The only British soldier known to have been wounded at Eutaw Springs who had no connection to the 3rd Regiment of Foot is Samuel Wright, five-foot six-inch tall Englishman with brown hair and grey eyes. A gardener from Austrey in Warwickshire, England, he enlisted at the age of twenty-one into the 19th Regiment of Foot in 1770. His regiment, like the 3rd, landed in Charlestown, South Carolina in early 1781 and was soon deep in the war. Although he was wounded in the left thigh, he remained with his regiment until 1792 when he was discharged because of “Length of service and being wounded during the war in America at the Eutaw Springs.” He quickly re-enlisted, this time in a regiment called the West Lowland Fencibles, where he served another four years.
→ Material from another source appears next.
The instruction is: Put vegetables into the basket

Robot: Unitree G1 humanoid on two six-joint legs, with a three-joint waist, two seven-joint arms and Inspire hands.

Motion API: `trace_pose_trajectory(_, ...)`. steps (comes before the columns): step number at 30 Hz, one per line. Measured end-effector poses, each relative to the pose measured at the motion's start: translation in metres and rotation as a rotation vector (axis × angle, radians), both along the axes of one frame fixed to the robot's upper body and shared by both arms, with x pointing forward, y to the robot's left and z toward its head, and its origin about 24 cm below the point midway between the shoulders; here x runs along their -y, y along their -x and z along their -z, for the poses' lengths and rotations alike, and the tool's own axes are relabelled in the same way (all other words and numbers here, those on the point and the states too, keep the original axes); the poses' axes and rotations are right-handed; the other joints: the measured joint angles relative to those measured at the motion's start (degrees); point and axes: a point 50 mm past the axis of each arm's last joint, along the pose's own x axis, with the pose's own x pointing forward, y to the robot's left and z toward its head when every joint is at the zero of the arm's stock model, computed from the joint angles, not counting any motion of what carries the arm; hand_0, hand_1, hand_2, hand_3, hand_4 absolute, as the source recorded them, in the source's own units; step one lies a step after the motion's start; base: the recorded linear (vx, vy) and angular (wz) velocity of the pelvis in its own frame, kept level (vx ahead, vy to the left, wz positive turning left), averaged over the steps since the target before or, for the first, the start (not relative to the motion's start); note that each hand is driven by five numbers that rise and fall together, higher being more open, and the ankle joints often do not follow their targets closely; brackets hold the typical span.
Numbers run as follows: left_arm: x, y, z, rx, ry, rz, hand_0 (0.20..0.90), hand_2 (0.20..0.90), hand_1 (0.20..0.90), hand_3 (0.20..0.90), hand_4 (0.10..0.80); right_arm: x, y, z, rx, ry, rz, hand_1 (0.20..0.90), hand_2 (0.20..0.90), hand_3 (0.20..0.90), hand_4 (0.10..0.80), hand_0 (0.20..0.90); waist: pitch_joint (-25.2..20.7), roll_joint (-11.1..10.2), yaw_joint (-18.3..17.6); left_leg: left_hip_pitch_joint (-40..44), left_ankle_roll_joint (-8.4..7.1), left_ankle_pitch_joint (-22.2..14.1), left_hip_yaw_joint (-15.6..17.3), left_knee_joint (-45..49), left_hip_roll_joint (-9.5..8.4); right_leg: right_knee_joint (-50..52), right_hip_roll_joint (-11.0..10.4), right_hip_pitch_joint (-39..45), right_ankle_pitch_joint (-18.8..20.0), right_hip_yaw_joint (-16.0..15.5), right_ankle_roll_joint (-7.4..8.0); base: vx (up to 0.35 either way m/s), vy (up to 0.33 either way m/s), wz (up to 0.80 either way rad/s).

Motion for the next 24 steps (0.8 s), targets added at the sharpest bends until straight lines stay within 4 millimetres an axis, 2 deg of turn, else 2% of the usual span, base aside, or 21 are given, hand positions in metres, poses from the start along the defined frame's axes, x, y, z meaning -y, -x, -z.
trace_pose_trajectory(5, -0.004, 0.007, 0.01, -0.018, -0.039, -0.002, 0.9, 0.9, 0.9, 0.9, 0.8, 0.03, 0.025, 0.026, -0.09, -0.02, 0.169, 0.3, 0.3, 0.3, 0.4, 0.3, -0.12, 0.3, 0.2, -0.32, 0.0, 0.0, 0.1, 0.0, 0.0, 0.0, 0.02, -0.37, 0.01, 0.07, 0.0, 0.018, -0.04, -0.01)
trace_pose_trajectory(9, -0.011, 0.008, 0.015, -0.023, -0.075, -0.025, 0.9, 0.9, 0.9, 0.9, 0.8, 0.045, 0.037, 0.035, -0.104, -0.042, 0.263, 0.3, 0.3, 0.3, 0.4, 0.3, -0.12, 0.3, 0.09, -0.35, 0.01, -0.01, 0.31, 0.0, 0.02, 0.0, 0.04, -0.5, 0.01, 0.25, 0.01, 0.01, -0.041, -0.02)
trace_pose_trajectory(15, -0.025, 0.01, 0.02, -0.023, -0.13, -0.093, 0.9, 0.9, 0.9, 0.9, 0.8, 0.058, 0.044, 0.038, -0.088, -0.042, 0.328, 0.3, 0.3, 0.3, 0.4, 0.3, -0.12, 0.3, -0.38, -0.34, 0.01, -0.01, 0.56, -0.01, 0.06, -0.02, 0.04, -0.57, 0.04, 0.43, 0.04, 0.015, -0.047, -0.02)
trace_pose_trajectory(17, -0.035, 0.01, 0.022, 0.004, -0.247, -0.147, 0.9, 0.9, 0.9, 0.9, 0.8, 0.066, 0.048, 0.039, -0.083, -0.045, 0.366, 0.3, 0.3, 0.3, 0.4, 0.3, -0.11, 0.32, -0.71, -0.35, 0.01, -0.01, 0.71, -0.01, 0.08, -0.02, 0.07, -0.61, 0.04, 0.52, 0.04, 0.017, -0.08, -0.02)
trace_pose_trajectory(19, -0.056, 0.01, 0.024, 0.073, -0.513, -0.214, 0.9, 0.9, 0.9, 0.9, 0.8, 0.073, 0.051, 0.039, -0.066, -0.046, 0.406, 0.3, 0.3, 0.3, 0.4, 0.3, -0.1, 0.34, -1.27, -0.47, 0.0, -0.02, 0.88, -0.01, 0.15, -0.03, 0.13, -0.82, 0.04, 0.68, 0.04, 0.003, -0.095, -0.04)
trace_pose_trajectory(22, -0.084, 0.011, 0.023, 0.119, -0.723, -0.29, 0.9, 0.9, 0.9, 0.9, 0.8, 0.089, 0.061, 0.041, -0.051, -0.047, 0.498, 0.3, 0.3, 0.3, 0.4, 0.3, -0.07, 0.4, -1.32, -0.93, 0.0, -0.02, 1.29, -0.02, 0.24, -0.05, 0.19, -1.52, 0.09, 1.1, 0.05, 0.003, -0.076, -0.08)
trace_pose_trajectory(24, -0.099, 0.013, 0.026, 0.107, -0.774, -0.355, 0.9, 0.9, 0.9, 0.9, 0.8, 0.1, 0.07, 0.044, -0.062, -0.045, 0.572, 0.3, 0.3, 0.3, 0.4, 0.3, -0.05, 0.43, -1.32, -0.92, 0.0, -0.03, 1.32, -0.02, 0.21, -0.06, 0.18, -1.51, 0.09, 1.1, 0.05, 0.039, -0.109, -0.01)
In 1803 he went into the army one last time, spending four years and two months 6th Royal Veteran Battalion, taking his leave for the last time in 1807 at the age of fifty-eight. By then he was, quite aptly, “wounded through the left thigh and worn out.”[11]

 


[1]Alexander Stewart to Charles Cornwallis, September 9, 1781, in Documentary History of the American Revolution … Chiefly in South Carolina, ed. R.W. Gibbes (Columbia, SC: Banner Steam-Power Press, 1853), 1:139.
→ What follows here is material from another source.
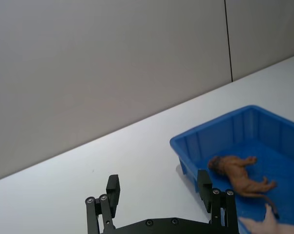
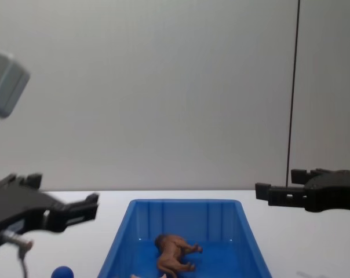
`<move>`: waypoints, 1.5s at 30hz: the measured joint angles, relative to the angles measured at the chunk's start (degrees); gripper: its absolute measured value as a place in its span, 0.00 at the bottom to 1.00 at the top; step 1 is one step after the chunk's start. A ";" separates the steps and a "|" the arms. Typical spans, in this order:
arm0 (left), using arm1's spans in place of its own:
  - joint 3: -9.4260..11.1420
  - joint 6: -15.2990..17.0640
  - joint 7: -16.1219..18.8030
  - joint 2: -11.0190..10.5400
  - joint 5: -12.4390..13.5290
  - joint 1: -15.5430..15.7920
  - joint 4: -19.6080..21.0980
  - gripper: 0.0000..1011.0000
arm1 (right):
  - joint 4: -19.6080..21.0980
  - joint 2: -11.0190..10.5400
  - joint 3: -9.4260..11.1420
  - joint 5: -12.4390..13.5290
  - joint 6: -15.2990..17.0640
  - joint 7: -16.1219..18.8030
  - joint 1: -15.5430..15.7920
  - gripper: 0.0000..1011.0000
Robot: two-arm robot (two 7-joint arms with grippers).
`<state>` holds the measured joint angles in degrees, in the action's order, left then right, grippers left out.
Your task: Pick up the two dolls from the table and place them into the box.
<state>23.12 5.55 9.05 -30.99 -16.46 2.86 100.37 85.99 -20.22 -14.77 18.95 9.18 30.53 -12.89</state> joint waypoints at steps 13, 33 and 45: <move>-0.60 -1.89 -0.72 -2.03 -2.70 -3.47 -2.15 0.99 | 0.26 -0.26 0.11 0.06 -0.15 0.05 0.26 0.99; -0.90 -6.49 -10.76 -0.01 -4.27 -1.63 -11.81 0.99 | 0.37 -0.37 0.15 0.06 -0.24 0.05 0.37 0.99; -0.93 -7.64 -14.96 1.37 -5.30 -0.41 -16.16 0.99 | 0.37 -0.39 0.14 0.06 -0.24 0.04 0.39 0.99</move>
<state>22.19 -2.10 -5.92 -29.62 -21.76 2.44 84.21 86.36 -20.60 -14.62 19.02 8.94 30.58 -12.50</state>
[2]The National Archives of Great Britain (TNA): Discharge of William Long, WO 121/13/127; muster rolls, 3rd Regiment of Foot, WO 12/6699.

[3]TNA: Discharge of Michael McCann, WO 121/13/129; muster rolls, 3rd Regiment of Foot, WO 12/6699.

[4]TNA: Discharge of John Brown, WO 121/10/7; muster rolls, 3rd Regiment of Foot, WO 12/6699.

[5]TNA: Discharge of William McCreally, WO 121/5/117; muster rolls, 3rd Regiment of Foot, WO 12/6699.

[6]TNA: Discharge of James Keating, WO 121/25/94; muster rolls, 3rd Regiment of Foot, WO 12/6699.

[7]TNA: Discharge of Edward Allen, WO 121/13/112; muster rolls, 3rd Regiment of Foot, WO 12/6699.

[8]TNA: Discharges of Thomas Crooks, WO 121/6/33 and WO 121/153/146; muster rolls, 3rd Regiment of Foot, WO 12/6699.

[9]TNA: Discharge of James Flint, WO 121/11/282; muster rolls, 64th Regiment of Foot, WO 12/7313; muster rolls, 3rd Regiment of Foot, WO 12/6699.

[10]TNA: Discharge of Michael Kelly, WO 121/13/126; muster rolls, 64th Regiment of Foot, WO 12/7313; muster rolls, 3rd Regiment of Foot, WO 12/6699.

[11]TNA: Discharges of Samuel Wright, WO 121/15/23, WO 121/145/163; WO 121/65/120.

4 Comments

  • Very interesting that there is a very high proportion of leg wounds. Yes, it’s a small sample but I wonder if there is something to be said for American marksmanship in the battle or that wounds to the body would have proved more fatal.

  • The data sample is not only too small to draw conclusions, it’s also heavily biased – all the men here received wounds that they could recover from sufficiently well to served for several more years. We don’t know how many Eutaw Springs casualties were wounded in ways that were immediately and permanently disabling, nor the nature of wounds that were fatal. This pension data, interesting thought it is, cannot be used to draw conclusions about opponents marksmanship, or even the fatality of different types of wounds.

  • If I may comment about the number of leg wounds, the American army since the encounter at Boston, loaded their muskets with “swan shot” and multiple projectiles. I assume they loaded their muskets with
    insufficient powder to drive the projectiles properly to the intended targets, hence the lower leg wounds.
    Powder and shot then, were not the science it is today.

    1. A reminder that this article does not give enough information to suggest that leg wounds were common. The British side suffered 313 wounded at the Battle of Eutaw Springs; this article presents 10 of them, 6 of whom received leg (thigh, leg and ankle – the period term “leg” refers to the part between the knee and ankle) wounds in the battle. That’s not enough data to draw conclusions.
      That said, please provide some primary sources to support the claim that American soldiers “loaded their muskets with ‘swan shot’ and multiple projectiles.”